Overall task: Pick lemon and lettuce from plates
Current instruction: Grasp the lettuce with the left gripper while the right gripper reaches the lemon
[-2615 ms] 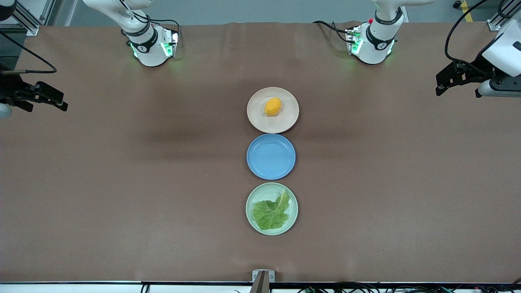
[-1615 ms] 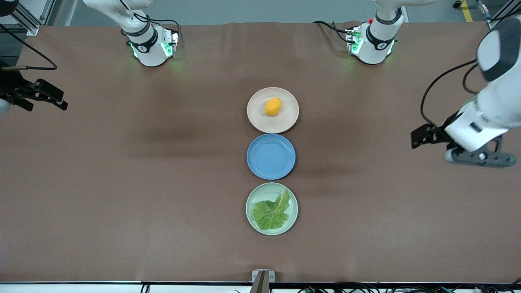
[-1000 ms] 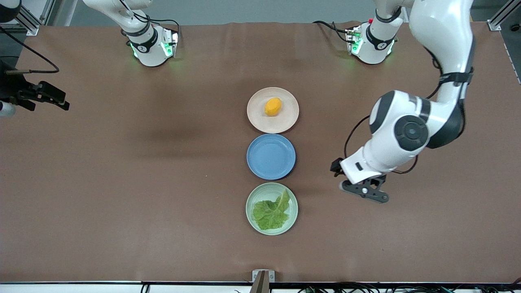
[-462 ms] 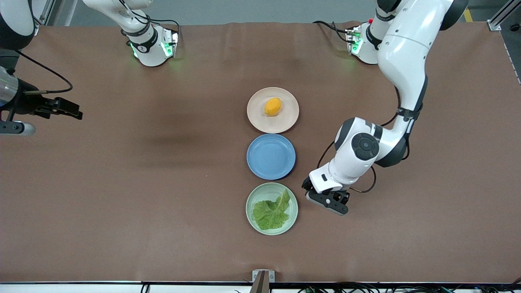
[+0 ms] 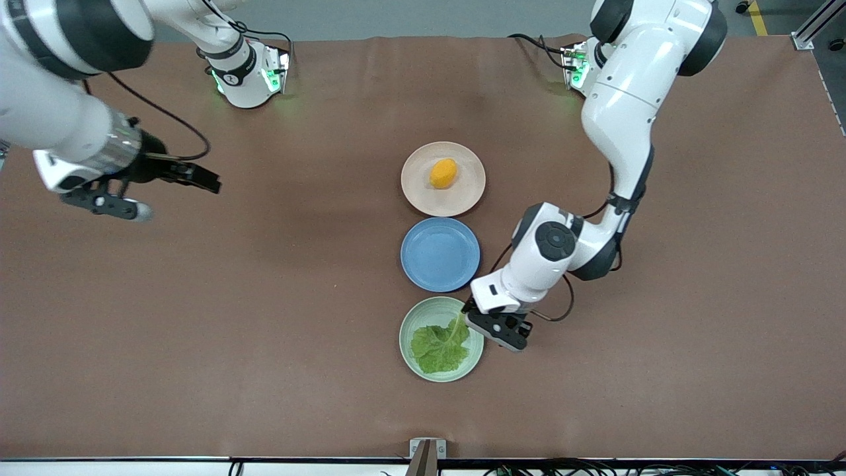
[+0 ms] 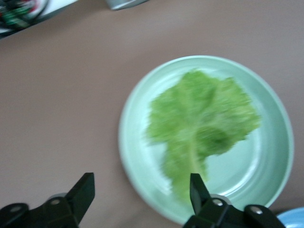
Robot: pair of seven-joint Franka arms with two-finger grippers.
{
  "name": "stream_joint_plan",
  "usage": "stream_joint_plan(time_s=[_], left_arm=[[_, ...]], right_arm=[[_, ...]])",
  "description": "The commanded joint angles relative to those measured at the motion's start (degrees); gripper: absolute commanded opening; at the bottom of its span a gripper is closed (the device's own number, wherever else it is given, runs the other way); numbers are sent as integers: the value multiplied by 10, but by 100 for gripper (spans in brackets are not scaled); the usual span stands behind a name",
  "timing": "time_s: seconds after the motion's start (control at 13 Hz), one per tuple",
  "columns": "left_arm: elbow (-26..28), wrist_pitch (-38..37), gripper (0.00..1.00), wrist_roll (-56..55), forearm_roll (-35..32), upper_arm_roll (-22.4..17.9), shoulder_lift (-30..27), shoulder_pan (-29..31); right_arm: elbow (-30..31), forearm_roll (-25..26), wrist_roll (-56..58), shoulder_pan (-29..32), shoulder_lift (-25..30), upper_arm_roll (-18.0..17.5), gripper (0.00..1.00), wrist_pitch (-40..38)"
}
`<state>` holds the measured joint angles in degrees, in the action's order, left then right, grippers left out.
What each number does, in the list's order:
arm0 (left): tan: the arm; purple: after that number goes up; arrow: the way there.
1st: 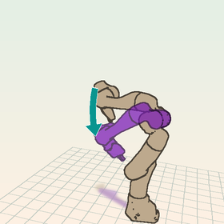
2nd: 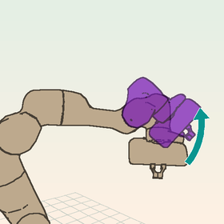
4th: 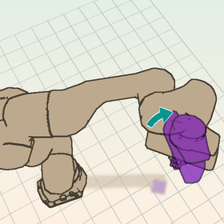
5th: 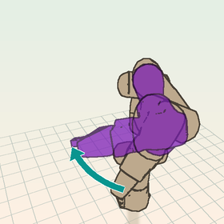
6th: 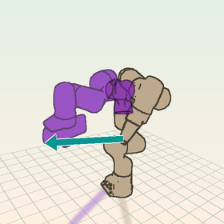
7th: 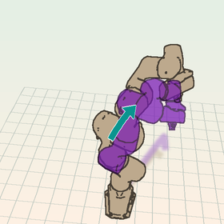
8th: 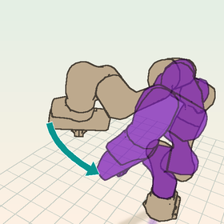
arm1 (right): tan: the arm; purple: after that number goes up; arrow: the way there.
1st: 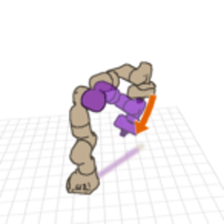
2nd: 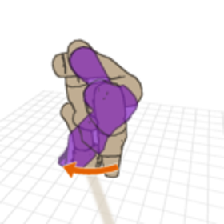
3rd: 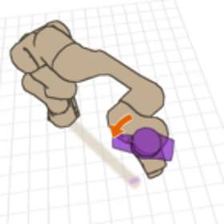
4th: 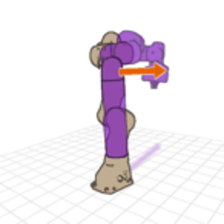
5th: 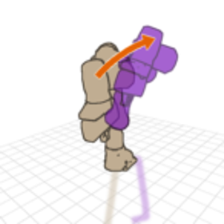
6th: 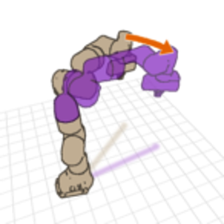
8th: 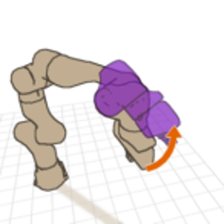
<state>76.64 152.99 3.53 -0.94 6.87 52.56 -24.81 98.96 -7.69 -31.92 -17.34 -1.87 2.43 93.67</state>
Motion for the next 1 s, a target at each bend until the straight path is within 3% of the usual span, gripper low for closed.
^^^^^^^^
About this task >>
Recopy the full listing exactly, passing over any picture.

Problem solution >>
Overall task: Pick lemon and lettuce from plates
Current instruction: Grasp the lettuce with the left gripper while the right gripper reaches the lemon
[-2615 ms] 
[-1615 ms] 
[-1000 ms] 
[-462 ms] 
[+0 ms] 
[+0 ms] 
Robot: pair of seven-joint Franka arms with two-finger grippers.
{
  "name": "stream_joint_plan",
  "usage": "stream_joint_plan(time_s=[_], left_arm=[[_, ...]], right_arm=[[_, ...]])",
  "description": "The commanded joint angles relative to those measured at the motion's start (degrees); gripper: absolute commanded opening; at the bottom of its span a gripper is closed (the device's own number, wherever else it is given, runs the other way); numbers are sent as integers: the value multiplied by 10, but by 100 for gripper (spans in brackets are not scaled); the usual span stands behind a name",
  "timing": "time_s: seconds after the motion's start (control at 13 Hz), one per tuple",
  "columns": "left_arm: elbow (-26..28), wrist_pitch (-38..37), gripper (0.00..1.00), wrist_roll (-56..55), forearm_roll (-35..32), upper_arm_roll (-22.4..17.9), shoulder_lift (-30..27), shoulder_pan (-29..31); right_arm: elbow (-30..31), forearm_roll (-25..26), wrist_roll (-56..58), shoulder_pan (-29..32), shoulder_lift (-25..30), upper_arm_roll (-18.0..17.5), gripper (0.00..1.00), wrist_pitch (-40..38)"
}
`<state>` holds the measured joint angles in degrees, in the action's order, left then right, grippers left out.
What each number does, in the list's order:
arm0 (left): tan: the arm; purple: after that number goes up; arrow: the way there.
1st: 
2nd: 
4th: 
5th: 
6th: 
7th: 
8th: 
arm1 (right): tan: the arm; purple: after that number goes up; arrow: the way there.
1st: 
2nd: 
3rd: 
4th: 
5th: 
6th: 
8th: 
<state>76.64 152.99 3.53 -0.94 6.87 52.56 -24.81 98.96 -7.69 -31.92 -17.34 -1.87 2.43 93.67</state>
Motion for the next 1 s, a target at each bend until the straight path is within 3% of the usual span, gripper low for closed.

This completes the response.